Accelerating Bayesian Optimal Experimental Design via Local Radial Basis Functions: Application to Soft Material Characterization

TL;DR

This paper introduces a local RBF-based computational method to significantly accelerate Bayesian optimal experimental design, demonstrated on soft material characterization, reducing computational costs while maintaining accuracy.

Contribution

The paper presents a novel RBF--BOED approach that constructs deterministic surrogates for efficient Bayesian experimental design, reducing the need for extensive forward-model simulations.

Findings

EIG estimates achieved at 8% of full computational cost

Method effectively handles scattered parameter points

Demonstrated on soft material characterization with high accuracy

Abstract

We develop a computational approach that significantly improves the efficiency of Bayesian optimal experimental design (BOED) using local radial basis functions (RBFs).

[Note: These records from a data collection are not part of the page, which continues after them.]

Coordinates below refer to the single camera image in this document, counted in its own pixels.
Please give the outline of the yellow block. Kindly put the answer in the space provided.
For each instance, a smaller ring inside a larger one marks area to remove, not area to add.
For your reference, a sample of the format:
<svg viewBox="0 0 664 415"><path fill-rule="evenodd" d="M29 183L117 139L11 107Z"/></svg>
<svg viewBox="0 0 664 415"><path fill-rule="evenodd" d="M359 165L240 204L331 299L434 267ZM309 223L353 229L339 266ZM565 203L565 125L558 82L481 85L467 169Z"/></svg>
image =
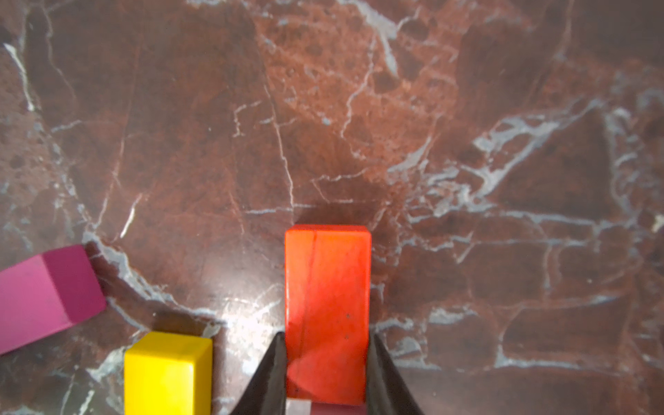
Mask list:
<svg viewBox="0 0 664 415"><path fill-rule="evenodd" d="M209 414L213 341L152 331L124 353L125 414Z"/></svg>

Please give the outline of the magenta block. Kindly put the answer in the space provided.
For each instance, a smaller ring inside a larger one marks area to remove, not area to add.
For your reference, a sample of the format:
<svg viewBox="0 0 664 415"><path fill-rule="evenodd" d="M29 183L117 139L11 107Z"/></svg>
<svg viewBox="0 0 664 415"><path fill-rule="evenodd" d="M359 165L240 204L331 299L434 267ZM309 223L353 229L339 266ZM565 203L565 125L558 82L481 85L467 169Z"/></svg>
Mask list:
<svg viewBox="0 0 664 415"><path fill-rule="evenodd" d="M1 271L1 353L72 328L106 307L82 245L26 259Z"/></svg>

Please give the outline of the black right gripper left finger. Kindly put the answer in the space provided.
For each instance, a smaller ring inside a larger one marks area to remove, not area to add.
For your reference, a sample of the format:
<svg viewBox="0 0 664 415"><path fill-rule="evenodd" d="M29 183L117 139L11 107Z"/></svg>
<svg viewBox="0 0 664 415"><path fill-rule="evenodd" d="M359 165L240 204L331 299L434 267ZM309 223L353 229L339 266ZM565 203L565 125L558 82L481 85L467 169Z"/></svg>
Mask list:
<svg viewBox="0 0 664 415"><path fill-rule="evenodd" d="M231 415L285 415L286 370L285 333L278 332Z"/></svg>

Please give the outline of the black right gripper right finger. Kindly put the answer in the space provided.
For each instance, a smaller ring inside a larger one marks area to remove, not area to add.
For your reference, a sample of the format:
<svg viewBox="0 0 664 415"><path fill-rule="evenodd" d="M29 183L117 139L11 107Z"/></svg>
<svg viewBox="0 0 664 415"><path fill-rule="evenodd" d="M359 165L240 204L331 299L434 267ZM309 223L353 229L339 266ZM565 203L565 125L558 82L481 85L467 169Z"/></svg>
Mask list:
<svg viewBox="0 0 664 415"><path fill-rule="evenodd" d="M378 335L371 335L366 369L369 415L423 415Z"/></svg>

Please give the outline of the long red block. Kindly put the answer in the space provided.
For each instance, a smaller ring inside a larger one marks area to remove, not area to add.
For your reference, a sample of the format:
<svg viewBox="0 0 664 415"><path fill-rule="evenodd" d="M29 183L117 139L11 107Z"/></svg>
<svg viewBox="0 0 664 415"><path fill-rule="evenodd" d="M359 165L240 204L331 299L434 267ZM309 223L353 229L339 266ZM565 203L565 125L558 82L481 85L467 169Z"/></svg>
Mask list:
<svg viewBox="0 0 664 415"><path fill-rule="evenodd" d="M286 232L288 397L364 403L371 259L364 226L297 225Z"/></svg>

The presented RBF--BOED method uses the intrinsic ability of RBFs to handle scattered parameter points, a property that aligns naturally with the probabilistic sampling inherent in Bayesian methods. By constructing accurate deterministic surrogates from local neighborhood information, the method enables high-order approximations with reduced computational overhead. As a result, computing the expected information gain (EIG) requires evaluating only a small uniformly sampled subset of prior parameter values, greatly reducing the number of expensive forward-model simulations needed. For demonstration, we apply RBF--BOED to optimize a laser-induced cavitation (LIC) experimental setup, where forward simulations follow from inertial microcavitation rheometry (IMR) and characterize the viscoelastic properties of hydrogels. Two experimental design scenarios, single- and multi-constitutive-model problems, are explored. Results show that EIG estimates can be obtained at just 8% of the full computational cost in a five-model problem within a two-dimensional design space. This advance offers a scalable path toward optimal experimental design in soft and biological materials.